* _Try it_:
Count the lines of the listing below where "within" shows up, and please answer with that number only.

* _Records provided_:

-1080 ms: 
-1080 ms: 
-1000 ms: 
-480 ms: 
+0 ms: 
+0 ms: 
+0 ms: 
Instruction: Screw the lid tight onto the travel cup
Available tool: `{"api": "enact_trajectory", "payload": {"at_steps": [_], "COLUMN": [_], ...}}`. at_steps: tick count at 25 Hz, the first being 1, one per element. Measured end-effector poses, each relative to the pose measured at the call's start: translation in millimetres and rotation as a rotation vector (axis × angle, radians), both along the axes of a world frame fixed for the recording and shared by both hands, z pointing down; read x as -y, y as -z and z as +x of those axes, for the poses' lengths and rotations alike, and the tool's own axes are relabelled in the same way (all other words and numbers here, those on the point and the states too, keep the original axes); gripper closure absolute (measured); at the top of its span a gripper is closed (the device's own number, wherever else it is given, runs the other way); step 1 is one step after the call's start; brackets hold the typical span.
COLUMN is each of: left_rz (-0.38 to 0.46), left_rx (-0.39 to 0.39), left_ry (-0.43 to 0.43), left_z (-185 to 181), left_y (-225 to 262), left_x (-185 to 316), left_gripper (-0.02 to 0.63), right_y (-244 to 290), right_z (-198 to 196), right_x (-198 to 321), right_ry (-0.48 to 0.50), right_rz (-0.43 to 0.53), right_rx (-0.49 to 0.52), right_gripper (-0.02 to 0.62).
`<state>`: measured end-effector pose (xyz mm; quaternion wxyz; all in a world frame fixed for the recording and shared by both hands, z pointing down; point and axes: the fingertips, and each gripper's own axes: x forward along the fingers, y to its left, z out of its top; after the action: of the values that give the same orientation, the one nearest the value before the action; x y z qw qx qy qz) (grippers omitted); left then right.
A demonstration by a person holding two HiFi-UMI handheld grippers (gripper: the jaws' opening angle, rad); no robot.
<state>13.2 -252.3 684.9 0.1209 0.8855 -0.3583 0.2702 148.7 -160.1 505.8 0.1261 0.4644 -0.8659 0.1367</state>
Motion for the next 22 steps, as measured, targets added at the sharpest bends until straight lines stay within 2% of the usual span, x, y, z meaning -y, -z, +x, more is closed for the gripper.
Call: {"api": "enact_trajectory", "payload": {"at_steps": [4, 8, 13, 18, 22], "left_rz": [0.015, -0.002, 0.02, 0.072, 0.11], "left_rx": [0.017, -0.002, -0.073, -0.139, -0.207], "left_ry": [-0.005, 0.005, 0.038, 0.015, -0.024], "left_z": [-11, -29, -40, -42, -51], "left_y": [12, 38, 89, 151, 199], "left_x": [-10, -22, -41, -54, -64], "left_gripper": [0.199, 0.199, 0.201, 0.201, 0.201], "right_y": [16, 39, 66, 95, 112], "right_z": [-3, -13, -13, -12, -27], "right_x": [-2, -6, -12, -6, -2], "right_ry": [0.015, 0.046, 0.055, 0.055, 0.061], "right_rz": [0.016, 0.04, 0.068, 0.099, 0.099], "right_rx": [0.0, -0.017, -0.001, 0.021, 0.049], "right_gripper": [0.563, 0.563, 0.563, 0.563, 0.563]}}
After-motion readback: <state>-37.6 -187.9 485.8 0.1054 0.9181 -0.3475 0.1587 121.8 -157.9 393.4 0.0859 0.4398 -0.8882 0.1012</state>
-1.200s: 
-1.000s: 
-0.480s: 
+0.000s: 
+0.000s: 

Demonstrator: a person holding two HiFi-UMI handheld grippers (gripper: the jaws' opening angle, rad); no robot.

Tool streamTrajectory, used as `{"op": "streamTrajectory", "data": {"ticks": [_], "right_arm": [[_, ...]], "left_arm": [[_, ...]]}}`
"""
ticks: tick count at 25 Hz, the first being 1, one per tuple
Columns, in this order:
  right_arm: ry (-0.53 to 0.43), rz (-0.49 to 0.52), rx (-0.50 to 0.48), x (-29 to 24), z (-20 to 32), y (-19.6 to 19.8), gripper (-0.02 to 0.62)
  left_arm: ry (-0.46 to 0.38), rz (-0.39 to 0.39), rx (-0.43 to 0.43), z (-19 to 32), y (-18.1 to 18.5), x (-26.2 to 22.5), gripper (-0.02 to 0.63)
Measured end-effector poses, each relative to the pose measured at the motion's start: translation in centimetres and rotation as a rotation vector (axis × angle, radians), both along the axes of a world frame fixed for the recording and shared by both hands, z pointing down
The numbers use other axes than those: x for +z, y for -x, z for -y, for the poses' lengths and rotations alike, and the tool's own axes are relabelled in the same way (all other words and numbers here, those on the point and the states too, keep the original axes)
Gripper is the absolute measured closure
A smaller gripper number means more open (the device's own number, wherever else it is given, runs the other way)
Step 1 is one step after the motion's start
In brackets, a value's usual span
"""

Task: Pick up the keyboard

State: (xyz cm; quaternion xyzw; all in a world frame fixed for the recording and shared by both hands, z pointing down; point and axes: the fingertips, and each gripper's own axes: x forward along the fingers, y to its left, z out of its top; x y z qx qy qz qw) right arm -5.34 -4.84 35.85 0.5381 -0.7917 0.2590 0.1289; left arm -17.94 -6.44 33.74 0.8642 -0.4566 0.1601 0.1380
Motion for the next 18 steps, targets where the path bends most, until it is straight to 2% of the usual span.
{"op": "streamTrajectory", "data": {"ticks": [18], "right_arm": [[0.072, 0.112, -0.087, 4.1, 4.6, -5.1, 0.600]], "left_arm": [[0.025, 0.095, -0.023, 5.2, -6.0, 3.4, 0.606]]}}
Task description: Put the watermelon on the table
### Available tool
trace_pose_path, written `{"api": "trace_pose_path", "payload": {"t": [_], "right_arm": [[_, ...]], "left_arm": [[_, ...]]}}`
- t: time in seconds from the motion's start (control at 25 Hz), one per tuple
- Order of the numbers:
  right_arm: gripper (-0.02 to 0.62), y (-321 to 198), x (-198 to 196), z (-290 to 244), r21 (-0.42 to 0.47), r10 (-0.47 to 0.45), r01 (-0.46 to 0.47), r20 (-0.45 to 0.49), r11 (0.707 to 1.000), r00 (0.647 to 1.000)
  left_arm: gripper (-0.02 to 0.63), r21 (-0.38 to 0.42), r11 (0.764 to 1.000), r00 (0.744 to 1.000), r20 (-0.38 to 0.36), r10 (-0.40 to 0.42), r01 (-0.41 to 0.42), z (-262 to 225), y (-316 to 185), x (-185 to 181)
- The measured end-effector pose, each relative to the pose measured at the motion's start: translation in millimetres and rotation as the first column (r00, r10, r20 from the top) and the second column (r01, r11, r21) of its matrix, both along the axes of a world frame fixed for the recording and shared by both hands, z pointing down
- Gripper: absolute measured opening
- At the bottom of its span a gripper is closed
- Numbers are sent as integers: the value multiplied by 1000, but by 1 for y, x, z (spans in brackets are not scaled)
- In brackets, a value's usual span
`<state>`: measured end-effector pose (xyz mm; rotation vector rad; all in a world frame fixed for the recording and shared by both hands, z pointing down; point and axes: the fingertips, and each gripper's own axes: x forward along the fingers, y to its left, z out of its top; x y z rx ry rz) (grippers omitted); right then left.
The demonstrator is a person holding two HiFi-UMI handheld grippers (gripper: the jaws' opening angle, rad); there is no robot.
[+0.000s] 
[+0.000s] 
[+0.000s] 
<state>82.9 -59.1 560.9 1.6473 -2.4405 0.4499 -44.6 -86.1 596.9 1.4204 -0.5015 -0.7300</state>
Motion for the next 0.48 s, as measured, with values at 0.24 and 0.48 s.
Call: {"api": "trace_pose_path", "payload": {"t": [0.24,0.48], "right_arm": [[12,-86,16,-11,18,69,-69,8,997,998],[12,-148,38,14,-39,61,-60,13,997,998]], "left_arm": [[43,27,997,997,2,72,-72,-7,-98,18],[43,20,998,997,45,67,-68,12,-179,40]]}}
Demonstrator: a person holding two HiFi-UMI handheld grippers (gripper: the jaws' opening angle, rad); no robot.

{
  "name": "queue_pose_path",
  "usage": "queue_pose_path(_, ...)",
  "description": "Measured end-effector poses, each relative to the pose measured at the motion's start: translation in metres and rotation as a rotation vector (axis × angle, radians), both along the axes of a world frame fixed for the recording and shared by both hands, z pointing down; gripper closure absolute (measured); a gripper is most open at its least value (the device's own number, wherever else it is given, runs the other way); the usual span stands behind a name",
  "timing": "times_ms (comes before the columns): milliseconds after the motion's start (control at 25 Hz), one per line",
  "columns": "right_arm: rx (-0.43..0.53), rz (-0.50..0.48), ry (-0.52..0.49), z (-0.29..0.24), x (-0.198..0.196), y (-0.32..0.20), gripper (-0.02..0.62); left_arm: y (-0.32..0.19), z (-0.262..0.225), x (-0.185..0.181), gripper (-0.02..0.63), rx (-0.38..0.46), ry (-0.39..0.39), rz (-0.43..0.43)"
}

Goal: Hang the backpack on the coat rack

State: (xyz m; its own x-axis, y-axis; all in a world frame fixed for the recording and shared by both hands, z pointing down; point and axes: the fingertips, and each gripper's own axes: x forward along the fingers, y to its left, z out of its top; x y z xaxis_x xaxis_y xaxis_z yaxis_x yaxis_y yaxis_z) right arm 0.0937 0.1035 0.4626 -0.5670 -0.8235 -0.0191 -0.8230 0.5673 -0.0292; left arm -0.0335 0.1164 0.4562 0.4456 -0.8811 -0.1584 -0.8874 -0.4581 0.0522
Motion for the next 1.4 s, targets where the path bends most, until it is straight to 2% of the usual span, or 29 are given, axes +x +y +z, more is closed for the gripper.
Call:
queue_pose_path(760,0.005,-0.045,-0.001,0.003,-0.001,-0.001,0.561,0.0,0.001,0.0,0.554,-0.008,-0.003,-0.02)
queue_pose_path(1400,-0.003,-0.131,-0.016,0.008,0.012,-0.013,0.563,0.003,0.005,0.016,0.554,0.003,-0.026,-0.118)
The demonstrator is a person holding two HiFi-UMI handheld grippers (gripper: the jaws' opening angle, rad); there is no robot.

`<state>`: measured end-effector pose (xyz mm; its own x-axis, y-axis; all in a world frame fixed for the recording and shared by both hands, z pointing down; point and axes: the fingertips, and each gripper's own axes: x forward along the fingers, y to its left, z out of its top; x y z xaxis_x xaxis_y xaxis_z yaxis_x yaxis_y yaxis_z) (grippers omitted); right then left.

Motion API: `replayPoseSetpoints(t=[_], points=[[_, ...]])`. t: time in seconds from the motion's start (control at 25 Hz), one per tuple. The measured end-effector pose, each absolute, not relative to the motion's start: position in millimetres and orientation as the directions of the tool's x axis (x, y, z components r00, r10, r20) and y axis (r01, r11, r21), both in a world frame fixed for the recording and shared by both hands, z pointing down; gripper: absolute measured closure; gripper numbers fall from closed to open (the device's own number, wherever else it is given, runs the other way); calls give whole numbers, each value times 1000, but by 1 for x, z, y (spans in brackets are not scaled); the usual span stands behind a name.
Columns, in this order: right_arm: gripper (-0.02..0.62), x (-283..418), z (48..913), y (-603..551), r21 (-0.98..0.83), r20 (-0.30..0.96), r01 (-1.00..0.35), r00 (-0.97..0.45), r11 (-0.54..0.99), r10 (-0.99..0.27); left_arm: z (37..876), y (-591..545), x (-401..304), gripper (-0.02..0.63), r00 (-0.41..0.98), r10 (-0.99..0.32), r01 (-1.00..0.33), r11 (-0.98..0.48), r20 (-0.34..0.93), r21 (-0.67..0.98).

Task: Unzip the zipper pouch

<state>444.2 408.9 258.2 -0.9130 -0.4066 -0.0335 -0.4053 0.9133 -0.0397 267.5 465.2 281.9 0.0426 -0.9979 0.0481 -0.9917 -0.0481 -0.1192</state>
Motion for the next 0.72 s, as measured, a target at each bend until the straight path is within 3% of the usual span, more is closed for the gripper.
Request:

* _Reply_:
2